Opel-Werkspilot Christopher Ingram glitt der greifbar nahe Sieg bei der Ypern-Rallye in Belgien zwar kurz vor dem Ziel aus den Händen, dennoch standen am Ende zwei ADAM R2-Besatzungen auf dem Podest.

Bekanntermaßen ein Freund großer Sprünge: Chris Ingram im Werks-ADAM R2

Der Opel ADAM R2 hat bei der Ypern-Rallye in Belgien einmal mehr für Furore gesorgt. Obwohl in dieser Saison nicht mehr zur Rallye-Europameisterschaft zählend, erfreute sich die Traditionsveranstaltung in Westflandern abermals enormen Zuspruchs seitens Teilnehmern und Zuschauern. Und es hätte nicht viel gefehlt und Opel hätte wie im Vorjahr einen Dreifachsieg in der RC4-Kategorie für R2-Fahrzeuge feiern können.

Bis zur 17. Wertungsprüfung (WP) lagen der 22-jährige Engländer Chris Ingram und sein gleichaltriger Beifahrer Elliott Edmondson im Werks-ADAM R2 des Opel Rallye Junior Teams an der Spitze des imposanten, 31 R2-Autos umfassenden RC4-Klassements. Und das, obwohl der Opel-Werkspilot einmal wegen eines vor ihm verunfallten Fahrzeugs stoppen und einmal einen Abstecher durch ein Feld nehmen musste. „Beides kostete rund 26 Sekunden, womit unser Vorsprung auf knapp neun Sekunden zusammenschmolz“, rechnete Ingram vor.

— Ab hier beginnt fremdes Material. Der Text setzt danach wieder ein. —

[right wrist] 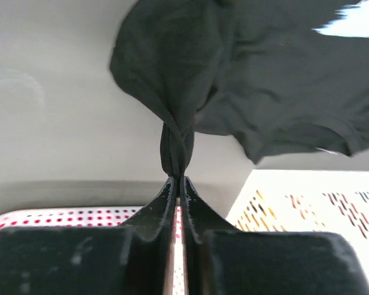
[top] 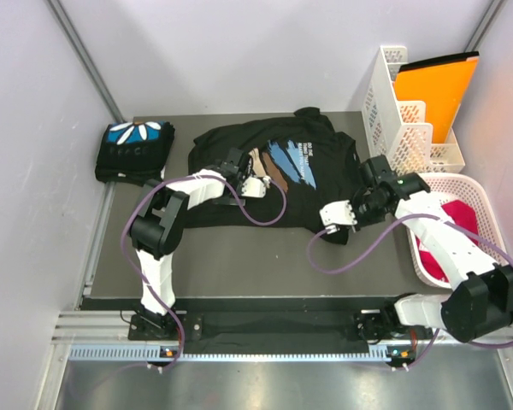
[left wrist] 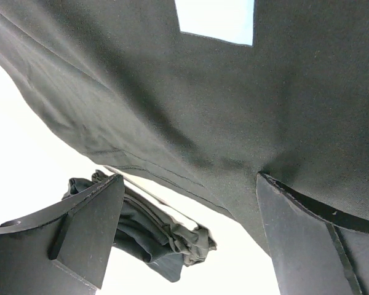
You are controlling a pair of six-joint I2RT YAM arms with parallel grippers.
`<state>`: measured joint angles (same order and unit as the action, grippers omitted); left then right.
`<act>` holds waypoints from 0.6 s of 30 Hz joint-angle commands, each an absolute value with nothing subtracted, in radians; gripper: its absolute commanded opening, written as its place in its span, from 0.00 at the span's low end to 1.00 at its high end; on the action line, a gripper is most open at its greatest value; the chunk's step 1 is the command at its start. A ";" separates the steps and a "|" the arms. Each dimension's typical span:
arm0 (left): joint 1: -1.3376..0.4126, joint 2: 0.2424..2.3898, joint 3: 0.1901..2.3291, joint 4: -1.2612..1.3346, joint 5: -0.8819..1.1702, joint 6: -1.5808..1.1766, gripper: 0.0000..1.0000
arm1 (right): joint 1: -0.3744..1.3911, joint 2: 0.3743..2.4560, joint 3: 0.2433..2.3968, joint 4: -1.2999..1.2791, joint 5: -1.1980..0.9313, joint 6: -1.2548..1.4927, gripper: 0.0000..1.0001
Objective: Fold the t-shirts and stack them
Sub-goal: Flatten the tshirt out
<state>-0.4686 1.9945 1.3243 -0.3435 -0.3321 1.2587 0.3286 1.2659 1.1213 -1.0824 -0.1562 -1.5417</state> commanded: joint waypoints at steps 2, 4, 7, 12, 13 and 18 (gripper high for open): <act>-0.472 1.993 1.348 -0.310 -0.322 1.255 0.93 | 0.351 1.276 1.080 -1.059 -0.068 -1.554 0.32; -0.472 1.994 1.348 -0.311 -0.325 1.256 0.93 | 0.347 1.285 1.089 -1.046 -0.063 -1.540 0.39; -0.472 1.997 1.348 -0.308 -0.328 1.256 0.93 | 0.336 1.321 1.184 -1.112 -0.156 -1.485 0.47; -0.472 1.997 1.350 -0.308 -0.328 1.252 0.93 | 0.336 1.405 1.292 -1.232 -0.324 -1.424 0.49; -0.472 1.997 1.350 -0.307 -0.328 1.252 0.93 | 0.345 1.408 1.263 -1.223 -0.328 -1.424 0.49; -0.472 2.002 1.354 -0.310 -0.328 1.255 0.93 | 0.469 1.426 1.158 -1.164 -0.317 -1.425 0.48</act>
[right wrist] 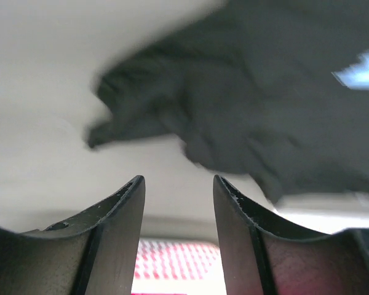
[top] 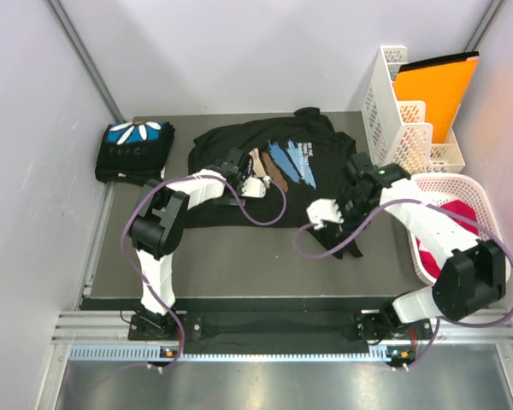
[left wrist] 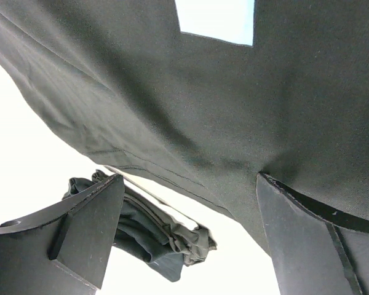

Doch in der drittletzten Prüfung (WP18) endete die starke Fahrt der Briten abrupt neben der Piste. „Mein Fehler“, ärgerte sich der derzeit Führende in der Junior-Europameisterschaft (FIA ERC Junior U27). „Dennoch war es eine fantastische Erfahrung, in diesem starken Feld und vor der einmal mehr traumhaften Kulisse zu fahren. Wir konnten beweisen, dass wir den Einheimischen und den schnellen Junioren aus der Britischen Meisterschaft Paroli bieten können. Nun werden wir uns auf den Rest der Junior-EM konzentrieren. Vielen Dank an Network Q und meine großartige Opel-Mannschaft, die mir den Start in Ypern ermöglicht haben!“

Trotz des Ausfalls von Ingram/Edmondson durften sich die Opel-Fans über zwei Podestplätze freuen. Hinter dem belgischen Routinier Grégoire de Mévius belegten der Niederländer Timo van der Marel und seine aus Australien stammende Ehefrau Rebecca im ADAM R2 des niederländischen Importeurs den zweiten Rang und ließen ihre drittplatzierten Markenkollegen Callum Devine/Keith Moriarty aus Großbritannien um mehr als eine Minute hinter sich.